Shares at Cambridge Antibody Technology have taken a battering after the UK biotechnology firm confirmed what many analysts had predicted, namely that it will not become a profitable concern by 2008, as the firm had originally forecast.

CAT was issuing its results for the six months ended March 31, which showed that net loss was reduced 9.4% to £16.3 million, while revenues increased 16% to £9.8 million. However, the disillusionment of the market was not especially echoed by the firm, which said that it “does not now believe that its previously articulated goal of achieving profitability by 2008 remains in shareholders’ interests, as it would severely limit the company’s capacity to invest in the opportunities available to it over the next five years.”

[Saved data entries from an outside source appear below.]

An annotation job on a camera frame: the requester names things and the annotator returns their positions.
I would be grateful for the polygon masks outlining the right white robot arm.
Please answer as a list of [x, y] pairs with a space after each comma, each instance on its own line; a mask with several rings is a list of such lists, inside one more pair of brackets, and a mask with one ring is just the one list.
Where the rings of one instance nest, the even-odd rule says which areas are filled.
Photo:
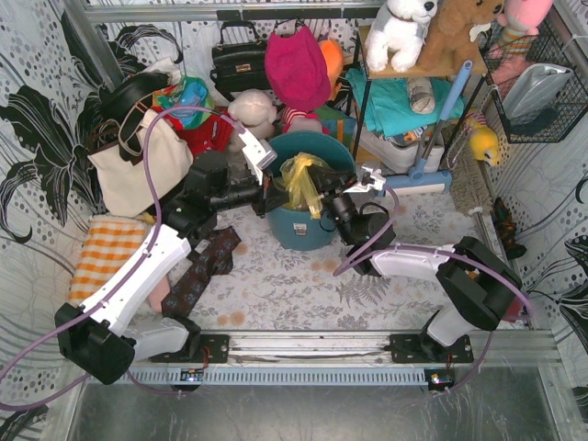
[[322, 205], [350, 250], [337, 268], [373, 277], [412, 277], [438, 284], [450, 305], [435, 312], [422, 330], [394, 334], [387, 347], [394, 362], [470, 363], [469, 333], [493, 332], [515, 300], [528, 308], [514, 271], [480, 240], [465, 236], [457, 243], [429, 247], [397, 243], [392, 216], [384, 208], [367, 213], [356, 207], [354, 193], [385, 191], [397, 199], [409, 178], [385, 178], [365, 166], [362, 173], [312, 165], [308, 169]]

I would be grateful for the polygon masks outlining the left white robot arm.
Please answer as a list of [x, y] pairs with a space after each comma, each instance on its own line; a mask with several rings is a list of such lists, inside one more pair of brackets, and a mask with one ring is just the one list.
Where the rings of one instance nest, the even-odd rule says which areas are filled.
[[231, 181], [227, 158], [217, 151], [200, 154], [183, 188], [163, 205], [141, 247], [102, 287], [79, 306], [63, 304], [55, 314], [61, 354], [105, 385], [120, 379], [135, 361], [153, 356], [204, 356], [201, 329], [178, 315], [155, 324], [131, 326], [131, 318], [159, 282], [216, 226], [220, 211], [249, 205], [262, 217], [288, 200], [269, 166], [270, 147], [245, 147], [251, 176]]

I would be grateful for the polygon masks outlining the yellow trash bag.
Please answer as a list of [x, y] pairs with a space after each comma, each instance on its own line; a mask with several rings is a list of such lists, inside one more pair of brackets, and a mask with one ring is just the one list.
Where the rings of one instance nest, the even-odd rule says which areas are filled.
[[287, 159], [279, 168], [285, 189], [288, 191], [287, 209], [308, 211], [314, 220], [321, 217], [322, 203], [315, 184], [310, 176], [310, 167], [316, 165], [331, 170], [321, 158], [309, 154], [298, 153]]

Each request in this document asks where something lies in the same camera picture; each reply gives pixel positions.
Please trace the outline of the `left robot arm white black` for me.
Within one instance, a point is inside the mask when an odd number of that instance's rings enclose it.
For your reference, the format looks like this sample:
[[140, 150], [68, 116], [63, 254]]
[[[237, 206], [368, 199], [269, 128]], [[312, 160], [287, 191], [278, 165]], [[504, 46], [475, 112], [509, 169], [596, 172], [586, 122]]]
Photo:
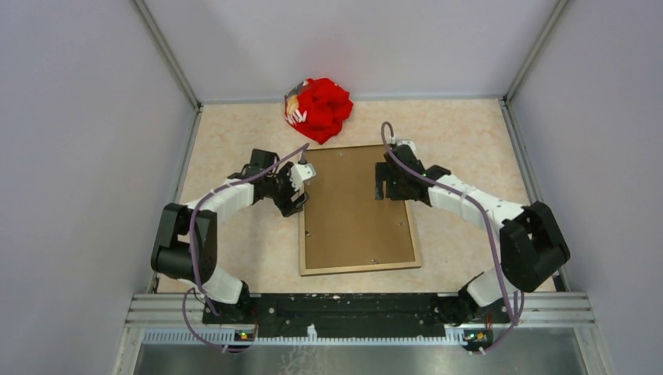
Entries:
[[218, 227], [234, 214], [270, 199], [283, 217], [303, 211], [309, 195], [306, 182], [316, 177], [314, 166], [292, 156], [254, 149], [242, 169], [194, 201], [167, 204], [161, 213], [150, 266], [156, 273], [179, 280], [221, 303], [232, 323], [250, 314], [245, 283], [218, 263]]

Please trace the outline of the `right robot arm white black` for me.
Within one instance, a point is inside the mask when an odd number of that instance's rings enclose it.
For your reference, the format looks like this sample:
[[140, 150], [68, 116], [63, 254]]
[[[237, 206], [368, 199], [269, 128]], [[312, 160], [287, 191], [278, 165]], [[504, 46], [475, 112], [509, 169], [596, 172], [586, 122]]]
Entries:
[[493, 268], [467, 282], [458, 310], [478, 322], [494, 302], [535, 291], [570, 258], [571, 253], [552, 209], [496, 198], [466, 184], [449, 170], [424, 168], [409, 141], [386, 146], [376, 165], [376, 198], [421, 202], [458, 215], [486, 230]]

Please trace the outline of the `red crumpled cloth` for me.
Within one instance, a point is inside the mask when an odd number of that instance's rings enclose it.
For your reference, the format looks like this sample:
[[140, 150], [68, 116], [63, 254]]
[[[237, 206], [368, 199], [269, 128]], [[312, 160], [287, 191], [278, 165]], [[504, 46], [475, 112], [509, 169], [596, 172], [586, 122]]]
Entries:
[[284, 96], [287, 124], [319, 145], [341, 132], [353, 107], [350, 93], [327, 77], [305, 79]]

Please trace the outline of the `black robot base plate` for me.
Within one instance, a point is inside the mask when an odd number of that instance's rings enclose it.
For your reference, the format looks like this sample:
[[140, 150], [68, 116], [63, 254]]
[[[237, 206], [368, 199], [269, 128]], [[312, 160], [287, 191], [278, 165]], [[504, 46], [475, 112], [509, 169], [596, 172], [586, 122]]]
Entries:
[[464, 323], [509, 323], [502, 302], [478, 307], [437, 293], [261, 294], [205, 308], [204, 324], [247, 324], [259, 338], [440, 338]]

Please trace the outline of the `aluminium front rail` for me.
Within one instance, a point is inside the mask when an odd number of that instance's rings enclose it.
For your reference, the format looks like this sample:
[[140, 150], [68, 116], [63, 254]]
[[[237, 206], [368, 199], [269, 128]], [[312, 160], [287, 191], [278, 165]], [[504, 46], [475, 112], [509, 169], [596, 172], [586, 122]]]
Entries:
[[449, 293], [261, 294], [241, 316], [192, 293], [132, 298], [115, 374], [612, 374], [590, 300], [539, 292], [452, 323]]

Specifically, CAT believes that its recent deal with AstraZeneca, which saw the latter take a 20% stake in the firm and the announcement of a plan for the two companies to work on at least 25 new drug discovery programmes [[22/11/04f]] will be enough to put CAT “in a sustainable position” by 2008, but not push it into profitability.

CAT’s coffers should also benefit from payments it shall receive for the rheumatoid arthritis drug, Humira (adalimumab) from Abbott Laboratories after the UK firm won a lawsuit to increase the level of royalty payments it was receiving from the US major [[20/12/04c]], though the ruling is being disputed by Abbott [[15/02/05c]].

Still the news about no profits upset investors and analysts, but John Senior of Evolution Securities said the announcement was pretty academic following the news that CAT abandoned plans to develop Trabio (lerdelimumab), a treatment for the eye disease glaucoma, after a second Phase III trial failed to meet its clinical endpoints [[23/03/05c]].